7487. — À M. LE COMTE D’ARGENTAL.
27 février.

Mon divin ange, j’aurais voulu vous écrire plus tôt, mais les neiges m’ont englouti ; j’ai été extrêmement malade. Si le président Hénault est tombé en enfance, ma jeunesse se passe, et je tomberai bientôt dans le néant. Molé paraît me condamner à y entrer. Vous, qui êtes beaucoup plus jeune que moi, et dont l’âme tranquille et ferme gouverne un corps plus robuste, vous vous tirerez de là bien mieux que moi, et vous prendrez votre temps pour me rendre la vie. Je me mets entièrement entre vos mains.

Je crois qu’il est fort à désirer que la chose dont il est question puisse avoir son plein effet.
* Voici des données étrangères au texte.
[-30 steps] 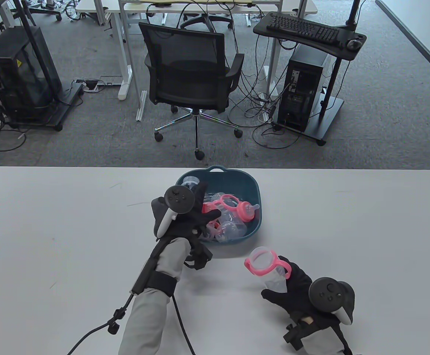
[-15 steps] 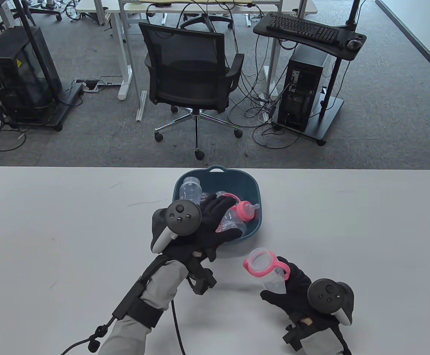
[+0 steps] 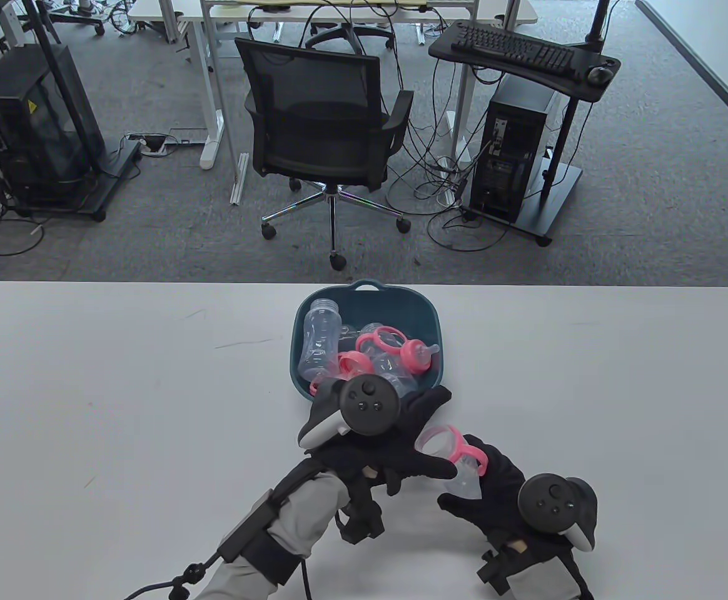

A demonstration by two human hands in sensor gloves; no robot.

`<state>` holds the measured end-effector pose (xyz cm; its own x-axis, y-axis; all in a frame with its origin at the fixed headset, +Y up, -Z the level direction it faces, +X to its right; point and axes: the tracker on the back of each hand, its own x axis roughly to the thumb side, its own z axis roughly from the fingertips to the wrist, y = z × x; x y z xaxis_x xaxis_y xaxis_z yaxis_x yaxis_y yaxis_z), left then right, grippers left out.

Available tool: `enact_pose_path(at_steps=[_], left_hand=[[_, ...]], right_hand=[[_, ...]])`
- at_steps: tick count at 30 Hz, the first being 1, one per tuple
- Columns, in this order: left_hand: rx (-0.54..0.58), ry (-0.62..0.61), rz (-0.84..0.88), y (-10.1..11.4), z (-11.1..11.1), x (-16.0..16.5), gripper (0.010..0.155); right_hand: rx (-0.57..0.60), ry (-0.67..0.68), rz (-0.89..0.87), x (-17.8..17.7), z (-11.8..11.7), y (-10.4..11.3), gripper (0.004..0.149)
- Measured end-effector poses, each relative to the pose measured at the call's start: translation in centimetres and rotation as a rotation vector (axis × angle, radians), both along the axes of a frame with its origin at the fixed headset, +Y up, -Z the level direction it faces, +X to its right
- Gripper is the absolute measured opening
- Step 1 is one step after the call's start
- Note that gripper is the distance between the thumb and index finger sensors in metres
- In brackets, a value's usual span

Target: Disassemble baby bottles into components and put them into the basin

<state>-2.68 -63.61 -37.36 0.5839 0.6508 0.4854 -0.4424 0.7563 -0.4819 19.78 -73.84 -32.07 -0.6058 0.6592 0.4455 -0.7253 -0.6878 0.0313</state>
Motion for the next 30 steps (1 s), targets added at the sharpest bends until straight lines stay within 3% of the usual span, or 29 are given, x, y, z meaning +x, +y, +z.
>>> enact_pose_path(at_steps=[10, 18, 25, 30], left_hand=[[-0.003, -0.023, -0.071, -0.5, -0.2, 1.0, 0.096], [0.036, 0.003, -0.002, 1.0, -0.6, 0.2, 0.091], [0.039, 0.088, 0.102, 2.6, -1.9, -1.9, 0.090], [0.053, 0.212, 0.172, 3.7, -3.6, -4.5, 0.089]], right_hand=[[0.002, 0.009, 0.015, -0.2, 0.1, -0.1, 0.091], [0.000, -0.006, -0.008, 0.0, 0.0, -0.1, 0.091], [0.000, -0.033, 0.022, 0.4, -0.1, -0.2, 0.091], [-0.004, -0.045, 0.016, 0.7, -0.2, -0.2, 0.091]])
Tout ce qui peut tendre à établir la tolérance chez les hommes doit être protégé bien fortement par vous[1].

Ce n’est que sur les lettres réitérées de Toulouse que j’y envoie les Sirven ; ce n’est que parce qu’on me mande qu’une grande partie du parlement, qui n’était qu’un séminaire de pédants ignorants, est devenue une académie de philosophes. Il faut partout laisser pourrir la grand’chambre, mais partout les enquêtes se forment ! Marc-Michel Rey n’a pas nui à ce prodigieux changement. Il ne s’agissait pas de faire une révolution dans les États, comme du temps de Luther et de Calvin, mais d’en faire une dans l’esprit de ceux qui sont faits pour gouverner. Cet ouvrage est bien avancé d’un bout de l’Europe à l’autre, et l’Italie même, le centre de la superstition, secoue fortement la poussière dans laquelle elle a été ensevelie. Je bénis donc Dieu dans mes derniers jours, et je me recommande, dans ma misère, à mes anges gardiens, dans la grâce desquels je veux mourir.

  1. Il s’agit ici de la représentation des Guèbres, tragédie.